A place to document the things I set up in my homelab environment. Also to show my thinking process as an engineer, how I might go about things in a production environment. My primary motivation is to learn/refresh my understanding by experimenting with new (and old) tools, above all I find it enjoyable.
My five node cluster currently consists of:
- Three control plane nodes (cp1, cp2 and cp3: 16GB ram Raspberry Pi 5s): all running Raspberry Pi OS (Debian 13) in headless mode so are lightweight and Pi optimised. Etcd requires the most RAM (3GB for small clusters like mine with <100 pods), while other components should typically stay under 1GB each (with Prometheus at roughly 3gb as an exception) with my multi-node control plane set up which distributes load, so 16GB handles 20-50 pods across nodes without OOM issues.
- Two worker nodes (wn1, wn2), wn1 is an 8GB Raspberry Pi 4 running Debian and the other is wn2, a 36GB ThinkPad running Ubuntu.
I have mixed 8GB and 36GB worker nodes which work fine for my Kubernetes home lab, as schedulers automatically balance pods based on allocatable resources (node taints/labels also help). 8GB should handle 20-40 pods (e.g., Prometheus targets, Home Assistant), while 36GB can take heavier workloads like databases or future AI experiments without OOM issues.​
Having three control plane nodes promotes H.A for the things I run on my cluster, which would be frustrating to have offline:
- HomeAssistant
- AdGuard (home dns server)
To achieve H.A in a real world production environment using a hybrid cloud/on premise or cloud/cloud (eg aws/gcp) setup would be obviously more sensible than a cluster of raspberry pis. Also, my control plane nodes share the same ip via kube-virtual-ip which is owned by one of my control plane nodes. In a production environment this would be its own dedicated machine or better still a load balancer instead of kube-vip. In order to achieve High Availability (H.A) the minimum number of nodes in an etcd cluster is 3. This is to achieve quorum which cannot be achieved with less than 3 nodes and to obtain a failure tolerance of 1. You can read more here: https://etcd.io/docs/v3.3/faq/#why-an-odd-number-of-cluster-members
I have created two namespaced environments, dev and prod.
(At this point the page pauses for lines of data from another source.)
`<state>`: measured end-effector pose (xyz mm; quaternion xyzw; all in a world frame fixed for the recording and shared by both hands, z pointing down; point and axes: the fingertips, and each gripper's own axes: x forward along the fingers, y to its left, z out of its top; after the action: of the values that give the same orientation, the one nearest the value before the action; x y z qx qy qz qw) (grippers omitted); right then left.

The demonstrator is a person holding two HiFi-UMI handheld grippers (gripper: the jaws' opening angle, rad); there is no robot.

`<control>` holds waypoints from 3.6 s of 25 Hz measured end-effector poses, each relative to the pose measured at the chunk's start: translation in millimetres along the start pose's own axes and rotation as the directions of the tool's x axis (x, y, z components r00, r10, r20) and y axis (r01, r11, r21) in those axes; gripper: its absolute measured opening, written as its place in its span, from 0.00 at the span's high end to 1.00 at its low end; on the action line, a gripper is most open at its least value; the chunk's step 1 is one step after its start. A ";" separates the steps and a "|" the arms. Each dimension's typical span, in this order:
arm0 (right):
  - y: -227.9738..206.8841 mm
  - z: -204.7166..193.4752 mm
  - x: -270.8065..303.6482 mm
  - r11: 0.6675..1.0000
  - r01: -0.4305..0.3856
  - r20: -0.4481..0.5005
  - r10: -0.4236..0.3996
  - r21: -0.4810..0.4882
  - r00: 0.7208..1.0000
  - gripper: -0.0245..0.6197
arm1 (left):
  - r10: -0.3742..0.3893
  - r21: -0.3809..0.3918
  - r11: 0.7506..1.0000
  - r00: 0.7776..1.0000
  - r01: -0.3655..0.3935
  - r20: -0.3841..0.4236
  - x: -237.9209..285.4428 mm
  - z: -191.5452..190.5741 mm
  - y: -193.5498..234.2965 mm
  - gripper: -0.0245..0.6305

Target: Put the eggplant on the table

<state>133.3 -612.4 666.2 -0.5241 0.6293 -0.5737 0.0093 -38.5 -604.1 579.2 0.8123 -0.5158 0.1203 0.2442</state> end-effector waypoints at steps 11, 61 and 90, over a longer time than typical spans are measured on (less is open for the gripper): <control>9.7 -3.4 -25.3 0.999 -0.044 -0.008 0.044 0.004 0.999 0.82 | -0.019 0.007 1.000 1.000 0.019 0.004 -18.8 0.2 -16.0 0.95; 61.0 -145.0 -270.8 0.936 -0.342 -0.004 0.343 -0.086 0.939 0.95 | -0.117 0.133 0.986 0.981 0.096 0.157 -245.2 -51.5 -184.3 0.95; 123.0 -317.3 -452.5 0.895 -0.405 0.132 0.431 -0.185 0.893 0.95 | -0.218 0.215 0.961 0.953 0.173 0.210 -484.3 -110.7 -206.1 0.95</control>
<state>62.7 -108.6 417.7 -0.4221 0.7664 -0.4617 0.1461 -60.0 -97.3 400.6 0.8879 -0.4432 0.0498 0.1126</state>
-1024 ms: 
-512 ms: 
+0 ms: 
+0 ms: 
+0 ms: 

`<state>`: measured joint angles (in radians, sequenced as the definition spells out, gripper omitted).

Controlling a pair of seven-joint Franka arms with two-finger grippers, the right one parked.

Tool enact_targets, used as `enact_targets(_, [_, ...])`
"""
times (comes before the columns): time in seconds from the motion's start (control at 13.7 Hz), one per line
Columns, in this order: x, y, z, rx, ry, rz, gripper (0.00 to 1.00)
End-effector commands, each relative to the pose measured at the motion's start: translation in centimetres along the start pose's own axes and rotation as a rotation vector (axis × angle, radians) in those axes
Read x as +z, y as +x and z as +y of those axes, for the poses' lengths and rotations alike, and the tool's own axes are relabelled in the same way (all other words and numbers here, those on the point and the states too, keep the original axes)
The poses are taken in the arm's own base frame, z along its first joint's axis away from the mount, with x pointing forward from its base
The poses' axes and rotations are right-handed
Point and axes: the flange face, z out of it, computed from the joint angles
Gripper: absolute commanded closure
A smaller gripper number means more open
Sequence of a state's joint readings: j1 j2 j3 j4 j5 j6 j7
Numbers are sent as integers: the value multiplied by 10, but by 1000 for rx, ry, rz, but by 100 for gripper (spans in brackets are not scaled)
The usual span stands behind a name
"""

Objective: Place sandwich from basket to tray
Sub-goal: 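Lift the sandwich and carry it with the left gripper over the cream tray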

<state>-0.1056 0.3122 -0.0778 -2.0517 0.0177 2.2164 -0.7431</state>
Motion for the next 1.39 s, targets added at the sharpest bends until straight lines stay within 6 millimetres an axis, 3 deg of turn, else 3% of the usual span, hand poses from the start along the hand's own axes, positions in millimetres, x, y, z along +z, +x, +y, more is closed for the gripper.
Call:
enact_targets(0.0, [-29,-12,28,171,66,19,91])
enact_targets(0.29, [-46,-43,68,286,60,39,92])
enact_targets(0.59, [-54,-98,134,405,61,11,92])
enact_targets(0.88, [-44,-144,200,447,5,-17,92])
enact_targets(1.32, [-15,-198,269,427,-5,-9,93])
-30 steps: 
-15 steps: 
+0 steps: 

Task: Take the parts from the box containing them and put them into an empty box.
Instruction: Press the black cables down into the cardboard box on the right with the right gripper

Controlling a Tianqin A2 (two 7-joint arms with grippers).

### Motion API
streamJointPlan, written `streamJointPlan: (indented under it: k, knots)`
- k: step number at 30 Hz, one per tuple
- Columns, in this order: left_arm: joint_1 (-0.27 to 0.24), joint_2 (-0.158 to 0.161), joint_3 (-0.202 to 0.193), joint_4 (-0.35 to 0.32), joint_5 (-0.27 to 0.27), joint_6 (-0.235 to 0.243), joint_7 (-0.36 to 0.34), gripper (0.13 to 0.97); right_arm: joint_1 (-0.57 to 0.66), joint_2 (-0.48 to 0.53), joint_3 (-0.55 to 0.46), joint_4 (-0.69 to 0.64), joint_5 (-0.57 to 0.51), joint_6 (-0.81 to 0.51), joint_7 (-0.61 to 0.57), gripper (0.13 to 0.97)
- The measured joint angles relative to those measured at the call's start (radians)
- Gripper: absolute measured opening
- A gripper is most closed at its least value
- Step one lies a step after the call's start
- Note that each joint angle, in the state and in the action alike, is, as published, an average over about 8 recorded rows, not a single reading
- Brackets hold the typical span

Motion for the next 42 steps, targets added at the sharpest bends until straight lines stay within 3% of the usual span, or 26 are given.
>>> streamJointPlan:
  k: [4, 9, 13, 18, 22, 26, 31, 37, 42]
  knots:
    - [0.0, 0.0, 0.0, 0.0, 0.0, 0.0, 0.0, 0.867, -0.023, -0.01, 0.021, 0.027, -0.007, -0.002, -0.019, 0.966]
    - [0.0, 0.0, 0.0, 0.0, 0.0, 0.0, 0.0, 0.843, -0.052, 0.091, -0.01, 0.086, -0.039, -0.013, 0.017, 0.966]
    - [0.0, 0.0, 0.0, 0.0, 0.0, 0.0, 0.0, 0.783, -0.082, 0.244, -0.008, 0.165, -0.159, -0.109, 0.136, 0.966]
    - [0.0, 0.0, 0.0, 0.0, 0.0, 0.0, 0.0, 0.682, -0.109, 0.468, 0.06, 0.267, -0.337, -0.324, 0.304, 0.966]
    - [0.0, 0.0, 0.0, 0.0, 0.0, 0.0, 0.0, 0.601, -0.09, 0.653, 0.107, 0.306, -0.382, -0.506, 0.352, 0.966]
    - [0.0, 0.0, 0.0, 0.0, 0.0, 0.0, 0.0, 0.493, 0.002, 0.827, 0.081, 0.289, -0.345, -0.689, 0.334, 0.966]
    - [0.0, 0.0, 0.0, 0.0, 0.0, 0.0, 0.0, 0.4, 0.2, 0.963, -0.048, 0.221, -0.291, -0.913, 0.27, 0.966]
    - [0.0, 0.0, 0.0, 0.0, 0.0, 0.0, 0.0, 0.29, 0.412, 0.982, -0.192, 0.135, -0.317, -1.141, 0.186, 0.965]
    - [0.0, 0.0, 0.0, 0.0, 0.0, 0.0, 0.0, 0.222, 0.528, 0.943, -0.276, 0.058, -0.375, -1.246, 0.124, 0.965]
No pod in either environment runs on a control plane node.
| Node / Type | RAM Allocatable | Pod Capacity | Example Workloads |
|---|---|---|---|
| 16GB / CP1 | ~14GB | 50-80 pods | Etcd, Prometheus, Traefik, Argo |
| 16GB / CP2 | ~14GB | 50-80 pods | Same as CP1 |
| 16GB / CP3 | ~14GB | 50-80 pods | Same as CP1 |
| 8GB / Worker 1 (arm) | 6GB | 20-40 pods | Pi-hole, Home Assistant monitoring agents, lightweight apps |
| 36GB / Worker 2 (x86) | 36GB | 100-200 pods | StatefulSets, Postgresql, heavy services |
All necessary scripts or manifests are stored under k8sSetup or manifests. If you want to install kubernetes on your own raspberry pi cluster I have a set of instructions in this readme
homelab/
├── README.md
├── argocd
│ ├── argocd-ingressroute.yaml
│ ├── argocd-values.yaml
│ └── apps
| ├── argocd-ingress.yaml
│ └── traefik.yaml
|
├── bootstrap/
│ └── k8s/
| ├── CHANGELOG.md
│ └── install-k8s.sh
│
├── infrastructure/
│ ├── traefik/
│ │ ├── ingressroutes/
│ │ │ └── dashboard.yaml
│ │ └── middlewares/
│ │ └── redirect-https.yaml
│ │
│ └── certs/
├── apps/
│ ├── argocd/
│ │ └── ingressroute.yaml
│ │
│ ├── demo/
│ │
│ └── homeassistant/
│ │
│ ├── base/ #ie env agnostic
│ │ ├── deployment.yaml
│ │ ├── service.yaml
│ │ ├── pvc.yaml
│ │ └── ingressroute.yaml
│ │
│ ├── overlays/ #ns, resource tuning, env domain names etc
│ │ ├── test/
│ │ │ ├── kustomization.yaml
│ │ │ └── patch-resources.yaml
│ │ └── prod/
│ │ ├── kustomization.yaml
│ │ └── patch-resources.yaml
│ │
│ └── README.md
├── gitops/
│ ├── applications/
│ │ ├── infrastructure.yaml
│ │ └── apps.yaml
│ │
│ └── app-of-apps.yaml
│
└── clusters/
└── homelab/
├── kustomization.yaml
└── namespace.yaml
I've chosen this layout to keep it Argo CD–friendly:
- app ownership clear
- environments isolated
- scales to many apps
I've also divided the more stable, rarely changing and cluster/platform level things into bootstrap whilst using gitops for the more frequently changing things that enable declartive version controlled deployments like argocd, helm, kustomize.